■ TASK REQUIREMENTS:
All pictures must be left out as you transcribe the lines from the first line of the data to the line containing "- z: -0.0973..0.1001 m", both included.
START RECORDS FOR THIS TASK
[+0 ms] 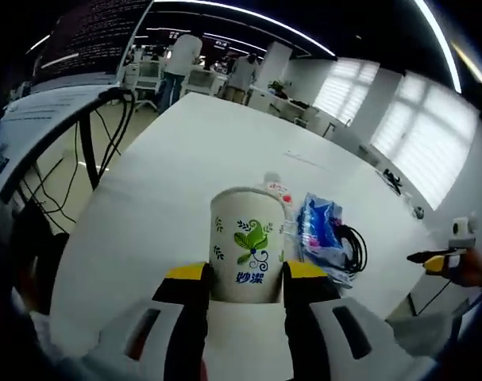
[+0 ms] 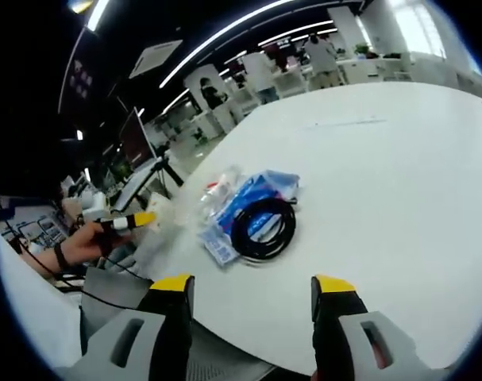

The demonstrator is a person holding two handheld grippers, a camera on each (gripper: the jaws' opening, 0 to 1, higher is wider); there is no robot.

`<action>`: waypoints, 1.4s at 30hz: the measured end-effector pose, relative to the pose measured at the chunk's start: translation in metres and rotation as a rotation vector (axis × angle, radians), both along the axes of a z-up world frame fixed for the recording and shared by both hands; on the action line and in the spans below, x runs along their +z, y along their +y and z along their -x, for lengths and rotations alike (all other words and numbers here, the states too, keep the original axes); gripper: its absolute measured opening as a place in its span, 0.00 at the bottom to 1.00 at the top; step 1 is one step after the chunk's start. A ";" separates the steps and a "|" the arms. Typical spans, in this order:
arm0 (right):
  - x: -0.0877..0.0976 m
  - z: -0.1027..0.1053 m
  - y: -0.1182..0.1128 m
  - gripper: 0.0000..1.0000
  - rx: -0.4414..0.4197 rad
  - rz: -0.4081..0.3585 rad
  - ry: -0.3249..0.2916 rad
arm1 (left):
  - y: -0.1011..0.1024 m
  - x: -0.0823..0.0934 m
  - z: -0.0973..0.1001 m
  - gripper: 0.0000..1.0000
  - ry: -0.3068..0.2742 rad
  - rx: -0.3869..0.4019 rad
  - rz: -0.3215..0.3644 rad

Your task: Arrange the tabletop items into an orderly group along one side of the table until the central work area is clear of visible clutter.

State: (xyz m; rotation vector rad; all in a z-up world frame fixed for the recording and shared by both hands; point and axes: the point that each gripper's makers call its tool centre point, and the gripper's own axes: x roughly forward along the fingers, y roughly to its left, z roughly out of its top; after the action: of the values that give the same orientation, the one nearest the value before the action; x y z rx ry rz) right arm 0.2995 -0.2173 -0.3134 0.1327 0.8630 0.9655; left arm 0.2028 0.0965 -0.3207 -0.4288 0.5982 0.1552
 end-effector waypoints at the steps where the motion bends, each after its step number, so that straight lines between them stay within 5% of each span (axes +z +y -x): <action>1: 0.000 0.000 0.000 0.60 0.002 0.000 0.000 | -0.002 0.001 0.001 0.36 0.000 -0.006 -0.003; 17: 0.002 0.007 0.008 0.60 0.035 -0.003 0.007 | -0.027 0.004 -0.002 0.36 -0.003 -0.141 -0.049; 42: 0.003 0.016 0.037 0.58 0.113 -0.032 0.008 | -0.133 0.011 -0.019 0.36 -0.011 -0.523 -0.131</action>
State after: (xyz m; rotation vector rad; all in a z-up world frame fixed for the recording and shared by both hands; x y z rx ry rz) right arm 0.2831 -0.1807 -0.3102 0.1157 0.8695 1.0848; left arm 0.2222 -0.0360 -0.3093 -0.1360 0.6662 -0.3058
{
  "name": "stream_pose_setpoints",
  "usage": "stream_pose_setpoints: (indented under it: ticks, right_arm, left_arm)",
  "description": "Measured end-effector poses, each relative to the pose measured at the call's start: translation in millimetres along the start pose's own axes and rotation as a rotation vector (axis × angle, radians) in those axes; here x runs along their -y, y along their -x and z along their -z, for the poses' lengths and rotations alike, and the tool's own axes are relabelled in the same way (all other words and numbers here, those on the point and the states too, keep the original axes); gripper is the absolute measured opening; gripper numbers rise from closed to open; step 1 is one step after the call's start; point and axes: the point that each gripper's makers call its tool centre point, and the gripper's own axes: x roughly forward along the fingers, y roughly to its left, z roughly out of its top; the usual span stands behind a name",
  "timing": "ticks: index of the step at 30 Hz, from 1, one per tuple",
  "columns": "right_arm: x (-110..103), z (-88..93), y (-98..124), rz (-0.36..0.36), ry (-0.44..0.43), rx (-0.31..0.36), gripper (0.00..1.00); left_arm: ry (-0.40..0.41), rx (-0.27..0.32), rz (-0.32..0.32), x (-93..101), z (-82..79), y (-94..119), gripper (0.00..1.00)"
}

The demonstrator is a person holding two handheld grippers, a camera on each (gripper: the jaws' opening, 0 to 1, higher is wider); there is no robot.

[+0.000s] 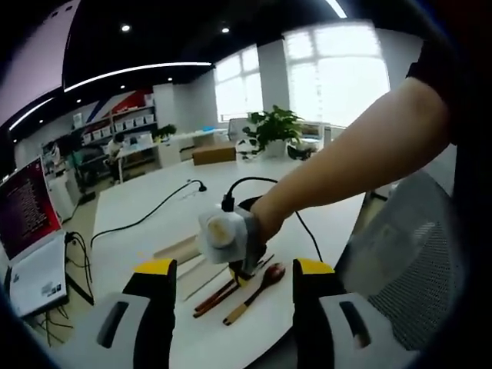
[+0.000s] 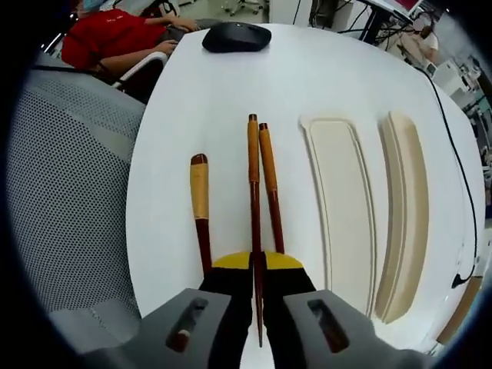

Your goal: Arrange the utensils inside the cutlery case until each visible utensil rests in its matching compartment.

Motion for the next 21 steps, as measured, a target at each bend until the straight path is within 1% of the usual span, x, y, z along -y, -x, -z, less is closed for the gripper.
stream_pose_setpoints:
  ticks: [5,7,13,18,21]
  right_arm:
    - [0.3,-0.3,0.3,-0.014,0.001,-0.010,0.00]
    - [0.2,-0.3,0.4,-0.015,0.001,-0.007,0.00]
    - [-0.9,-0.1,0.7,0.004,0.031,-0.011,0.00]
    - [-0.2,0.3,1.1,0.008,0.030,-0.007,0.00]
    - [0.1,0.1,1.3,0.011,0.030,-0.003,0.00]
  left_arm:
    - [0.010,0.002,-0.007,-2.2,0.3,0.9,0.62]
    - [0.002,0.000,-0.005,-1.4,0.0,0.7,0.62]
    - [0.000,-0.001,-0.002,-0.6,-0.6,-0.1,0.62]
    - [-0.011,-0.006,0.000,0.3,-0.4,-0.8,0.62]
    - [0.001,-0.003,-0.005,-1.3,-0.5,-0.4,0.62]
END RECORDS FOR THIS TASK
■ EXERCISE ANSWER:
[+0 ms] 
[+0 ms] 

The demonstrator is a person holding two handheld grippers, a camera on each (gripper: the jaws' opening, 0 to 1, higher is wider); there is no robot.

`<action>`: waypoints, 1.4s at 30hz: the measured end-effector pose, relative to the pose measured at the chunk's start: translation in metres and rotation as a rotation vector (axis × angle, radians), both along the axes of a z-up world frame fixed for the recording and shared by both hands; on the action line and in the spans below, x runs along their +z, y along their +y and z along their -x, for lengths and rotations alike (all other words and numbers here, the states too, keep the original axes); gripper: its absolute measured opening as a place in its span, 0.00 at the bottom to 1.00 at the top; step 1 is one step after the chunk's start. A ";" separates the steps and a "|" the arms. Typical spans, in this order:
arm0 (right):
  - x: -0.0877..0.0976 m
  - z: -0.1027..0.1053 m
  - y: -0.1182..0.1128 m
  - gripper: 0.0000..1.0000
  - rx: -0.4414..0.4197 rad
  - rz: -0.4081..0.3585 rad
  - ry: -0.3249..0.2916 rad
arm1 (left):
  - y: -0.1011..0.1024 m
  - x: -0.0823..0.0934 m
  - z: -0.0973..0.1001 m

No more output will be produced for this exercise.